On parle de food chez les punks, qui publient des recettes dans Never mind ze cuisine, chez les ultras, qui pourraient parler de leur bouffe de stade une mi-temps durant, ou encore chez les fanas de mangas, qui créent des cocktails sur mesure pour leurs personnages préférés. Pour Aps’, « c’est un sujet passionnant qui intéresse tout le monde, mais dans des réseaux qui ne se côtoient jamais ». Et c’est bien le constat qui a précédé la naissance d’Ingrédient, une revue « vaguement trimestrielle », éditée par l’association Le Bouillon de Noailles et pilotée par Mo Abbas. Poète des rues, le Phocéen arpente celles du ventre-ville à la rencontre des mangeur·se·s qui se croisent dans les commerces. « Pas les commerces de bouche, précise-t-il, mais d’autres, des institutions de quartier où il y a beaucoup de passage. » Dans Ingrédient, les coiffeur·se·s passent ainsi à table et les couturier·ère·s refilent leurs recettes – une vingtaine par numéro.
Cuizine engagée
Si la gastronomie est de plus en plus investie par les enjeux sociétaux, les fanzines apportent à la cuisine un traitement plus radical. Dans ces magazines faits main et souvent distribués sans intermédiaire ou hors des circuits classiques, on retrouve des noms, auteur·rice·s comme intervenant·e·s, souvent hors des radars ou carrément tenus à l’écart. Et si ces revues indépendantes ne se revendiquent pas militantes pour la plupart, leur existence l’est. « Créer un fanzine dédié au pain, c’est une niche, donc c’est forcément engagé », analyse Thomas Grunberg. Même écho à Marseille, où Mo Abbas estime qu’« aller à la rencontre des gens du quartier et créer du lien, c’est politique ».
Leur look bricolé loin des codes de la presse et de l’édition culinaire raconte également une nouvelle vision de la cuisine, plus accessible et ouverte à tou·te·s. « La microédition, les fanzines et les éditions indépendantes sont une expression instinctive de notre rapport à la nourriture », soulignent Aude Bertrand et John Len, à la tête de la maison Microgram, qui possède une collection nommée Le fond du frigo. Un créneau amené à prendre du poids, avec l’arrivée de titres tous plus appétissants les uns que les autres : Octopus, Vin Chaud, Patate !, La Quille, Cuizine, Chassez le naturel… Alors se développer, oui, mais sans perdre son identité.

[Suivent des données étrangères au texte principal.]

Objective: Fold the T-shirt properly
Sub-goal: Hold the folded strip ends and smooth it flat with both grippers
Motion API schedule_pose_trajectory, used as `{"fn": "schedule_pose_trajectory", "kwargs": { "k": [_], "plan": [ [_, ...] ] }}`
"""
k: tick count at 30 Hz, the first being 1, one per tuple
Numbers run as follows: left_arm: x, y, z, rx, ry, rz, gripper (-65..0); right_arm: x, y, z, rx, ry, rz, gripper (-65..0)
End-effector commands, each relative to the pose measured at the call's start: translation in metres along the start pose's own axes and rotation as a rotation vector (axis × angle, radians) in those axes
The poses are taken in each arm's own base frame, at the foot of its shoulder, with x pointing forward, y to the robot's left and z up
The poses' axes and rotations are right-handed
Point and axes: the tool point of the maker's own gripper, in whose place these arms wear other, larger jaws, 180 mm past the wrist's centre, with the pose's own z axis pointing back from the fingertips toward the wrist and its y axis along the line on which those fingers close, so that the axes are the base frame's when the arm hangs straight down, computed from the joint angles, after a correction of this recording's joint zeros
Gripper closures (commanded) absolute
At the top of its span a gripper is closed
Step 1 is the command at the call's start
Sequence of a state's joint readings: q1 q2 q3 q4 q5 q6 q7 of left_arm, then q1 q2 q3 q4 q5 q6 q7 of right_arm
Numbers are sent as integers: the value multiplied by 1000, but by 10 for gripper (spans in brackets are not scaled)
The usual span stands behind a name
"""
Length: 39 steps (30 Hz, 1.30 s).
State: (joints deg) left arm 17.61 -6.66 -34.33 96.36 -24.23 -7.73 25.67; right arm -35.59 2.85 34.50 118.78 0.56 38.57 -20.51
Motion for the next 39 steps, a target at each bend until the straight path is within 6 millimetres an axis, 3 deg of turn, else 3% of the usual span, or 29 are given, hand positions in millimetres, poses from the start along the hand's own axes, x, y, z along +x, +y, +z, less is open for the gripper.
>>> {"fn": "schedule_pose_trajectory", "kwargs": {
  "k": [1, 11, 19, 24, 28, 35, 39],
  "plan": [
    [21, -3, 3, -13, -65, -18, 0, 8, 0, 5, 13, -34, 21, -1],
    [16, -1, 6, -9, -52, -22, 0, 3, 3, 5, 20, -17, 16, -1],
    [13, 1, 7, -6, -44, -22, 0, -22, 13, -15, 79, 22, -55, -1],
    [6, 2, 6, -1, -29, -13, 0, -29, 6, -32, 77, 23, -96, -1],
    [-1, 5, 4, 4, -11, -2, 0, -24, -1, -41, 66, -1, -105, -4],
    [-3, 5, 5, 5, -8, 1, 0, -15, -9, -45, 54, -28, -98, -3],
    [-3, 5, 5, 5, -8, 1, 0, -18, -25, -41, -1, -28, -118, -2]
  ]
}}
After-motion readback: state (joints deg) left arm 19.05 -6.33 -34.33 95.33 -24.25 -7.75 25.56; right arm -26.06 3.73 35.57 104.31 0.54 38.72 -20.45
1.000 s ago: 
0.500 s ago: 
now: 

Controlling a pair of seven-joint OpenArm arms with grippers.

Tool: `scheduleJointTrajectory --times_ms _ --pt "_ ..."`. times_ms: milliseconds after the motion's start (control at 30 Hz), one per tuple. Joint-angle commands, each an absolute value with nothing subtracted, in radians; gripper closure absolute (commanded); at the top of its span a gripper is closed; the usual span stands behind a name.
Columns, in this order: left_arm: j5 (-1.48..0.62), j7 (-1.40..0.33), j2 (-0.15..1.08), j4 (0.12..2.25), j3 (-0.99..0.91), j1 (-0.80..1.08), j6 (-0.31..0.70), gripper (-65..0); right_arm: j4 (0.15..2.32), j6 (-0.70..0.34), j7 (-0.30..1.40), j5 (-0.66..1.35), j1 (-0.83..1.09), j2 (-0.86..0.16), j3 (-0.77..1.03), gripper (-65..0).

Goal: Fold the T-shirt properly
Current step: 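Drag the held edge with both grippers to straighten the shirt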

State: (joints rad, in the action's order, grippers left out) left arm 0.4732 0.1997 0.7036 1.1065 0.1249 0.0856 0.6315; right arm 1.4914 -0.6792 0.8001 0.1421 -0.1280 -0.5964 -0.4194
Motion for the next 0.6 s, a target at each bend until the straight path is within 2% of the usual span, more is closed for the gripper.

Pour Mo Abbas, aux manettes d’Ingrédient, la recette est simple : « On est parti d’un truc ultra-local et on ne cherche pas l’international. On veut rester marginal. »
Alice Blain aime la graille dans sa bouche et ses oreilles, raison pour laquelle elle a consacré son travail de faim d’études aux podcasts culinaires. Diplômée en relations internationales en Méditerranée, elle entretient également une relation particulière avec la mantecura et les baklavas.